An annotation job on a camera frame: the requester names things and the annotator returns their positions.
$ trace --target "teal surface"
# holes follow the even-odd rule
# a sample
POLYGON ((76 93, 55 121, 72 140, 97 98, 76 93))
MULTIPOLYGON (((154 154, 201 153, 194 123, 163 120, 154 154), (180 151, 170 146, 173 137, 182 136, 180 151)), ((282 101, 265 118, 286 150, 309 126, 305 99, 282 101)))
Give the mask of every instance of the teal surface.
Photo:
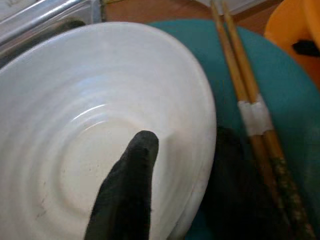
MULTIPOLYGON (((214 94, 217 124, 232 128, 245 137, 214 23, 209 20, 176 20, 151 25, 177 38, 195 55, 214 94)), ((320 238, 320 93, 287 54, 255 33, 242 28, 238 30, 289 168, 320 238)), ((211 239, 200 213, 187 239, 211 239)))

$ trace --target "wooden chopstick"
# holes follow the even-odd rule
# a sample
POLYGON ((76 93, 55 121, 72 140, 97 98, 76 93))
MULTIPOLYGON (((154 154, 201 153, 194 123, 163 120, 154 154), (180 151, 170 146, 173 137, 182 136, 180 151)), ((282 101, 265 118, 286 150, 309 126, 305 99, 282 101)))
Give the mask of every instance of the wooden chopstick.
MULTIPOLYGON (((242 80, 241 72, 236 61, 236 56, 232 50, 229 38, 227 36, 227 33, 225 31, 225 28, 213 1, 211 2, 211 8, 212 17, 215 20, 216 29, 218 31, 218 35, 221 41, 221 46, 225 55, 225 60, 230 71, 237 100, 239 102, 248 102, 249 97, 247 95, 247 91, 242 80)), ((260 135, 252 135, 249 136, 249 138, 252 150, 254 152, 254 156, 257 160, 256 165, 260 172, 260 175, 263 176, 264 184, 268 187, 274 202, 278 204, 279 194, 277 192, 275 177, 269 162, 268 152, 265 148, 263 138, 260 135)))
MULTIPOLYGON (((259 97, 262 100, 260 90, 242 41, 238 35, 237 28, 230 15, 228 6, 224 1, 222 2, 222 9, 237 63, 243 76, 242 80, 247 90, 248 98, 253 104, 259 101, 259 97)), ((315 240, 315 233, 309 223, 297 186, 288 170, 287 161, 276 131, 274 129, 264 131, 263 139, 270 156, 274 175, 277 179, 277 186, 284 205, 284 210, 289 218, 295 236, 299 240, 315 240)))

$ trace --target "orange container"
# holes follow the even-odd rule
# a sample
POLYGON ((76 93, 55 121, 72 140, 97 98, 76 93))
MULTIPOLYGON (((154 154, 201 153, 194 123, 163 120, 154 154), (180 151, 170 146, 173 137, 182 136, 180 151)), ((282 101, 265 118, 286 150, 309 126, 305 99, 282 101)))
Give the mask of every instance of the orange container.
POLYGON ((292 47, 312 40, 320 49, 320 0, 284 0, 270 16, 264 36, 302 65, 320 90, 320 57, 297 54, 292 47))

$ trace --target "chopsticks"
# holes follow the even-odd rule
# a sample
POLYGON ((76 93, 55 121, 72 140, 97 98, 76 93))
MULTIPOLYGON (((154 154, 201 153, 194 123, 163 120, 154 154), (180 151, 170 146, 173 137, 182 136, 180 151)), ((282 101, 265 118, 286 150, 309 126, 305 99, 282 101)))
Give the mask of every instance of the chopsticks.
POLYGON ((299 240, 315 240, 316 236, 309 223, 297 186, 288 170, 269 110, 260 93, 227 4, 223 1, 222 9, 232 44, 213 0, 211 0, 211 8, 241 117, 257 160, 257 168, 275 203, 280 207, 283 204, 295 237, 299 240))
POLYGON ((275 177, 273 175, 272 167, 268 159, 268 152, 263 143, 262 136, 251 134, 251 132, 253 132, 256 127, 254 126, 254 122, 250 122, 254 117, 252 116, 250 109, 251 107, 249 104, 249 96, 242 80, 242 75, 238 67, 236 56, 232 50, 231 43, 229 42, 227 33, 214 4, 212 4, 212 15, 215 20, 216 29, 218 31, 220 41, 222 43, 221 46, 224 52, 224 56, 229 67, 231 80, 234 86, 237 100, 239 102, 238 106, 246 112, 246 114, 242 117, 245 118, 244 122, 247 123, 246 128, 249 132, 248 135, 250 138, 250 143, 258 162, 257 168, 260 174, 263 176, 264 184, 267 185, 268 189, 270 190, 273 200, 278 204, 279 196, 276 188, 275 177))

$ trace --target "stainless steel surface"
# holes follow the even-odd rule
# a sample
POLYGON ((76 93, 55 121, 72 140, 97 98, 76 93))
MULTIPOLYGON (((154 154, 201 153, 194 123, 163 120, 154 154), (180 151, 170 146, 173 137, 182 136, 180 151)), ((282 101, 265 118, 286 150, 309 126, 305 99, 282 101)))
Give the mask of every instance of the stainless steel surface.
POLYGON ((100 0, 41 0, 0 21, 0 68, 69 29, 101 22, 100 0))
POLYGON ((0 0, 0 22, 29 7, 37 0, 0 0))

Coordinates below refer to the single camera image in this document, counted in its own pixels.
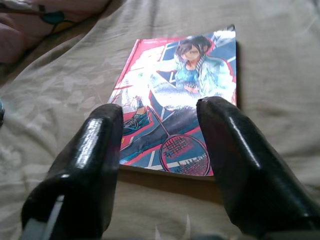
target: anime girl illustration
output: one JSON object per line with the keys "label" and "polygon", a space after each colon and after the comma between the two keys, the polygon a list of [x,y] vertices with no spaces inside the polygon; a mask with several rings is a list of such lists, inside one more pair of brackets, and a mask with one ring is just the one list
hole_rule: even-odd
{"label": "anime girl illustration", "polygon": [[[225,60],[208,56],[212,42],[205,36],[187,38],[178,45],[174,59],[156,62],[145,78],[159,104],[173,111],[162,124],[171,135],[185,134],[198,123],[196,103],[208,96],[221,96],[233,101],[236,84]],[[175,73],[175,85],[161,77],[157,71]],[[130,135],[150,124],[148,108],[143,97],[136,96],[136,112],[124,123],[123,135]],[[167,134],[160,125],[151,132],[133,140],[120,152],[120,163],[138,156],[165,141]]]}

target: book cover
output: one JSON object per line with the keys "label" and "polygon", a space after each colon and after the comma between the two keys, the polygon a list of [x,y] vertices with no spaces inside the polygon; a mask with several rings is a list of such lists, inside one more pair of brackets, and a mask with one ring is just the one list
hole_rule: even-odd
{"label": "book cover", "polygon": [[109,103],[122,106],[120,164],[212,176],[199,127],[198,99],[236,104],[236,32],[138,39]]}

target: bed sheet
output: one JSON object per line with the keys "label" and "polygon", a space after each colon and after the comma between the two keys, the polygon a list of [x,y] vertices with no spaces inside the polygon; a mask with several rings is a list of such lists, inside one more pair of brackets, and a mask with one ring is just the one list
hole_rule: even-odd
{"label": "bed sheet", "polygon": [[[25,198],[88,114],[108,101],[136,39],[229,24],[239,43],[240,108],[320,203],[319,17],[316,0],[119,0],[98,19],[46,38],[12,68],[2,66],[0,239],[19,238]],[[200,233],[240,235],[214,182],[120,171],[104,238]]]}

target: shoe
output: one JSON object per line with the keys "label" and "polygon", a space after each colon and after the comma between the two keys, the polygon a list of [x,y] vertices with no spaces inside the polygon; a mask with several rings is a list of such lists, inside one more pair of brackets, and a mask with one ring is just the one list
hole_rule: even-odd
{"label": "shoe", "polygon": [[4,123],[4,114],[5,114],[4,105],[2,104],[2,102],[0,100],[0,127]]}
{"label": "shoe", "polygon": [[135,114],[123,124],[123,135],[130,135],[143,128],[150,123],[148,112],[144,114]]}

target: dark hair
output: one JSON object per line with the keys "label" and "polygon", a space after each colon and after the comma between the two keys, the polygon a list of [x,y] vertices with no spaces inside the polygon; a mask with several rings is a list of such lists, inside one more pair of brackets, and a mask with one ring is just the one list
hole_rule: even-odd
{"label": "dark hair", "polygon": [[182,55],[190,51],[190,49],[192,49],[192,45],[199,51],[200,56],[203,56],[211,48],[212,44],[206,37],[201,35],[183,40],[175,51],[175,54],[181,62],[184,61]]}

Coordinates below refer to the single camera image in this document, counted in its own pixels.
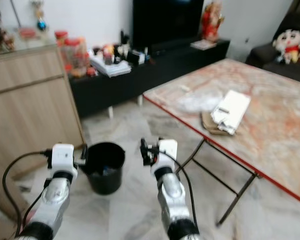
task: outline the plush toy
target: plush toy
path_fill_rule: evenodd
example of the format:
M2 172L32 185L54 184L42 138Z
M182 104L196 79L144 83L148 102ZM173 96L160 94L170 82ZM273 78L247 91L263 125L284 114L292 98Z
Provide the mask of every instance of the plush toy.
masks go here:
M300 30L296 28L284 29L274 36L272 45L280 53L276 59L279 63L289 64L300 60Z
M219 0L212 1L206 6L202 16L202 38L211 42L219 39L218 28L225 18L221 15L222 3Z

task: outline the red table edge
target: red table edge
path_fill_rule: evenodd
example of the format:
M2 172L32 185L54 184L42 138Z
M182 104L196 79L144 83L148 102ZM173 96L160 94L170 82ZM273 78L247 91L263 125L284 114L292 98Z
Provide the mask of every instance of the red table edge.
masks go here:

**WHAT THE TASK REQUIRES:** Copy out, from the material above, each line in which the string "Provide" is found.

**PROBLEM SOLUTION:**
Provide the mask of every instance of the plush toy.
Provide the mask of every instance of the red table edge.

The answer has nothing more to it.